Validation of three nociception indices to predict immediate postoperative pain before emergence from general anaesthesia: a prospective double-blind, observational study.

Autor: Koschmieder KC; Department of Anesthesiology, Center of Anesthesiology and Intensive Care Medicine, University Medical Center Hamburg-Eppendorf, Hamburg, Germany., Funcke S; Department of Anesthesiology, Center of Anesthesiology and Intensive Care Medicine, University Medical Center Hamburg-Eppendorf, Hamburg, Germany., Shadloo M; Department of Anesthesiology, Center of Anesthesiology and Intensive Care Medicine, University Medical Center Hamburg-Eppendorf, Hamburg, Germany., Pinnschmidt HO; Institute of Medical Biometry and Epidemiology, University Medical Center Hamburg-Eppendorf, Hamburg, Germany., Greiwe G; Department of Anesthesiology, Center of Anesthesiology and Intensive Care Medicine, University Medical Center Hamburg-Eppendorf, Hamburg, Germany., Fischer M; Department of Anesthesiology, Center of Anesthesiology and Intensive Care Medicine, University Medical Center Hamburg-Eppendorf, Hamburg, Germany., Nitzschke R; Department of Anesthesiology, Center of Anesthesiology and Intensive Care Medicine, University Medical Center Hamburg-Eppendorf, Hamburg, Germany. Electronic address: r.nitzschke@uke.de.
Jazyk: angličtina
Zdroj: British journal of anaesthesia [Br J Anaesth] 2023 Apr; Vol. 130 (4), pp. 477-484. Date of Electronic Publication: 2023 Jan 04.
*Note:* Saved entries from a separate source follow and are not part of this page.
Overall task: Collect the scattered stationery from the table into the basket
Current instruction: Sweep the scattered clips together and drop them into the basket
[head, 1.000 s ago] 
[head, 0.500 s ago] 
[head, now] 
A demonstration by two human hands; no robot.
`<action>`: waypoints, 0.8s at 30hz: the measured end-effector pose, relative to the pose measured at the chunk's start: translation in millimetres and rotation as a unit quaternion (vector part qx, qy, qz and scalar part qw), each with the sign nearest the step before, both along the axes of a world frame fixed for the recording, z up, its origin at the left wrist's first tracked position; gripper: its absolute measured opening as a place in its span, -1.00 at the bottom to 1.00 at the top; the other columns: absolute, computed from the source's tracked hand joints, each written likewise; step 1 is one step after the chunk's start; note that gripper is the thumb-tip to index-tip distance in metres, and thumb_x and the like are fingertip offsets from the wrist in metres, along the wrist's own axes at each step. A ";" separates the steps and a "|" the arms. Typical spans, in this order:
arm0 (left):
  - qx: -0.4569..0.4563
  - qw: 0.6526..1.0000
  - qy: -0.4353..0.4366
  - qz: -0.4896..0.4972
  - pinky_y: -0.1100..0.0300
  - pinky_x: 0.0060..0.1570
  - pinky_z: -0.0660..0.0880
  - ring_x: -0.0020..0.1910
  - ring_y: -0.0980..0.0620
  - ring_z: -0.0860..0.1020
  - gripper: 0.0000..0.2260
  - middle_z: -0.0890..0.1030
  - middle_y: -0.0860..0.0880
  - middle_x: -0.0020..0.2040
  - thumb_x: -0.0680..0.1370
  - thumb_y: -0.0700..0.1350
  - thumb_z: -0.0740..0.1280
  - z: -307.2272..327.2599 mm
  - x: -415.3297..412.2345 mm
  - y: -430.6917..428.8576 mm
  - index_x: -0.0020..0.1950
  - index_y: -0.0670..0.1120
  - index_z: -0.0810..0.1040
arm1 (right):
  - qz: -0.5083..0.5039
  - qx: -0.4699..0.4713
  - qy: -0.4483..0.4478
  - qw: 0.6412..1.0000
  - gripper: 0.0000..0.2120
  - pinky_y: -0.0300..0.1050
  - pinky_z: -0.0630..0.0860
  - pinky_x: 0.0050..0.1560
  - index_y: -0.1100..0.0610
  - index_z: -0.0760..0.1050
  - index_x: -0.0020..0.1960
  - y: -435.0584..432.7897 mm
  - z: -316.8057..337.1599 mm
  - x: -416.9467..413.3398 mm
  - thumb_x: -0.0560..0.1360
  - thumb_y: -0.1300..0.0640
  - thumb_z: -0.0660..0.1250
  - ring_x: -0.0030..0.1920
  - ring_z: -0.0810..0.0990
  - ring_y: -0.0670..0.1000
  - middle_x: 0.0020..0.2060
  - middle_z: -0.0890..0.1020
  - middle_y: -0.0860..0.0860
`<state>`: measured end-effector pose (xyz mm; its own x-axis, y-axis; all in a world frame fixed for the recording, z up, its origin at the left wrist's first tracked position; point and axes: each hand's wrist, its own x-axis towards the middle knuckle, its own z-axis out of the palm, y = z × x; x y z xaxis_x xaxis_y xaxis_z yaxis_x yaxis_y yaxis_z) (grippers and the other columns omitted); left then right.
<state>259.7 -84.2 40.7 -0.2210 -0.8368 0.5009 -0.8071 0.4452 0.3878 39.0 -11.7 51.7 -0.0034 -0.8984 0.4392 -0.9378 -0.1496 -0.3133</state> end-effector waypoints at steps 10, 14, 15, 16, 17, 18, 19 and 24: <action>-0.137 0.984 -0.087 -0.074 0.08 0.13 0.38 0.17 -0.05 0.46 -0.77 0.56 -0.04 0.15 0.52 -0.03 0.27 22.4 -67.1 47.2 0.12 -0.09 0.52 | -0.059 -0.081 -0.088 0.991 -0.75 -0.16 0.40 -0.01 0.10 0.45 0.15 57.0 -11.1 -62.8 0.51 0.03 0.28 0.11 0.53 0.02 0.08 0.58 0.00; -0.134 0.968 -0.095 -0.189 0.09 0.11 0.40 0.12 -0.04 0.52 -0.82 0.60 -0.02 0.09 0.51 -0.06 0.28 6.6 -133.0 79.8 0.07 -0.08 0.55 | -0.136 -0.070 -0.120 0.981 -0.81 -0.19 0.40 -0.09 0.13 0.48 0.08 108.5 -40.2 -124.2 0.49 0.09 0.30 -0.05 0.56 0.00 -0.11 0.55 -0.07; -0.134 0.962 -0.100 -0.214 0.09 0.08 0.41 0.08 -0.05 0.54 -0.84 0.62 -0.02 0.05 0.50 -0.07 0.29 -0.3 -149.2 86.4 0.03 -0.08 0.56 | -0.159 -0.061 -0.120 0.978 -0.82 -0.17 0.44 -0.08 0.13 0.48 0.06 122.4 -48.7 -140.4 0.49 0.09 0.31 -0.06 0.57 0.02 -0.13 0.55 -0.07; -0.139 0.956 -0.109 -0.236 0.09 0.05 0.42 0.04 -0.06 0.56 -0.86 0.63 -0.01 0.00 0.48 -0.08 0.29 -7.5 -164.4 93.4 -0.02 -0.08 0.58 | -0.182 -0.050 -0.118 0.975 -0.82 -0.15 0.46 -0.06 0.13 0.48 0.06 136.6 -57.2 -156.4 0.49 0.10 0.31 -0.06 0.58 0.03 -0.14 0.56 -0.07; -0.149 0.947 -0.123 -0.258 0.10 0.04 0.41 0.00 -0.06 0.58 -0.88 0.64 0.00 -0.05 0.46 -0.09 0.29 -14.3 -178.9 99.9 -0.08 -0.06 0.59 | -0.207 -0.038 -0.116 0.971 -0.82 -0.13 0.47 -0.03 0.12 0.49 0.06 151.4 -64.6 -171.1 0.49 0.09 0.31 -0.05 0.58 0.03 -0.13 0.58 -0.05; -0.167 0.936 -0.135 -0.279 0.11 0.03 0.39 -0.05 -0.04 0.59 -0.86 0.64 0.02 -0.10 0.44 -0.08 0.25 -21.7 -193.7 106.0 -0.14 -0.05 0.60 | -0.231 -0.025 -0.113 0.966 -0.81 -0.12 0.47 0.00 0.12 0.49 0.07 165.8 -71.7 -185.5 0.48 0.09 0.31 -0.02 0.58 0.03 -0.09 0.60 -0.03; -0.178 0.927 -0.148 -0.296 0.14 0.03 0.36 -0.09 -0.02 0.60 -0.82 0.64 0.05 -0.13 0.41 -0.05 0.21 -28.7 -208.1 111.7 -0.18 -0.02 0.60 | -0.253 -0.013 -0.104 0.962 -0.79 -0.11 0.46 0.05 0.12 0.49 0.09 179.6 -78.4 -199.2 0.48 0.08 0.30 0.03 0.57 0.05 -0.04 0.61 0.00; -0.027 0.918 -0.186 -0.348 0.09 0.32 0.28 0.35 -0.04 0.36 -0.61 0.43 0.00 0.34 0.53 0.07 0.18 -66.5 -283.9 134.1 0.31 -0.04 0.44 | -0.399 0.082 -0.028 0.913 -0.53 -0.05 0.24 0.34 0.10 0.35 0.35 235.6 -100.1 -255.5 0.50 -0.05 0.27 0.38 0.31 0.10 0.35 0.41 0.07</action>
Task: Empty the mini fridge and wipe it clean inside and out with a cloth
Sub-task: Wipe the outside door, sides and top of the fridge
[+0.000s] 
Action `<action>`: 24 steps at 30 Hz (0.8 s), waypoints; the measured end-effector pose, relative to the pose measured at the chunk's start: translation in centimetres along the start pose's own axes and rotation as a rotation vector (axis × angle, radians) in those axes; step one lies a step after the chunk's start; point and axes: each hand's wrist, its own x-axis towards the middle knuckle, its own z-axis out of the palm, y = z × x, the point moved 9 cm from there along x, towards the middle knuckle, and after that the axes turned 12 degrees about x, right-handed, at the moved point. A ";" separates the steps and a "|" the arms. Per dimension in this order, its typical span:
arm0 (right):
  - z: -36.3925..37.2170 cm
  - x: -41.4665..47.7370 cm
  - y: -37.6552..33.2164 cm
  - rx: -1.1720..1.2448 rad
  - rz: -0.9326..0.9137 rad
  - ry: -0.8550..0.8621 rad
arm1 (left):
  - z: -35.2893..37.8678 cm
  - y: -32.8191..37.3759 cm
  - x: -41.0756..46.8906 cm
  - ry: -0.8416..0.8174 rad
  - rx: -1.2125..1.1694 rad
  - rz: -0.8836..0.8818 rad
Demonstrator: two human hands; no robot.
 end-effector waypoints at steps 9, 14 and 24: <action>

DOI: 10.1016/j.bja.2022.11.024
Abstrakt: Background: Nociception monitoring devices are designed to estimate nociception during general anaesthesia. We evaluated the predictive accuracy of heart rate and three nociception indices to predict postoperative pain before emergence from general anaesthesia.
Methods: In patients undergoing trauma or orthopaedic surgery, HR, Surgical Pleth Index® (SPI), Pupillary Pain Index® (PPI), and Nociception Level® (NOL) were simultaneously recorded for 5 min after the end of surgery but before return of consciousness. After admission to the recovery room, pain scores were assessed regularly for 2 h. HR, SPI, PPI, and NOL were analysed for their predictive accuracy of postoperative pain and opioid consumption with assessment of area under the receiver operating characteristic (AUC) curves, Spearman rank-correlation coefficient, and regression modelling.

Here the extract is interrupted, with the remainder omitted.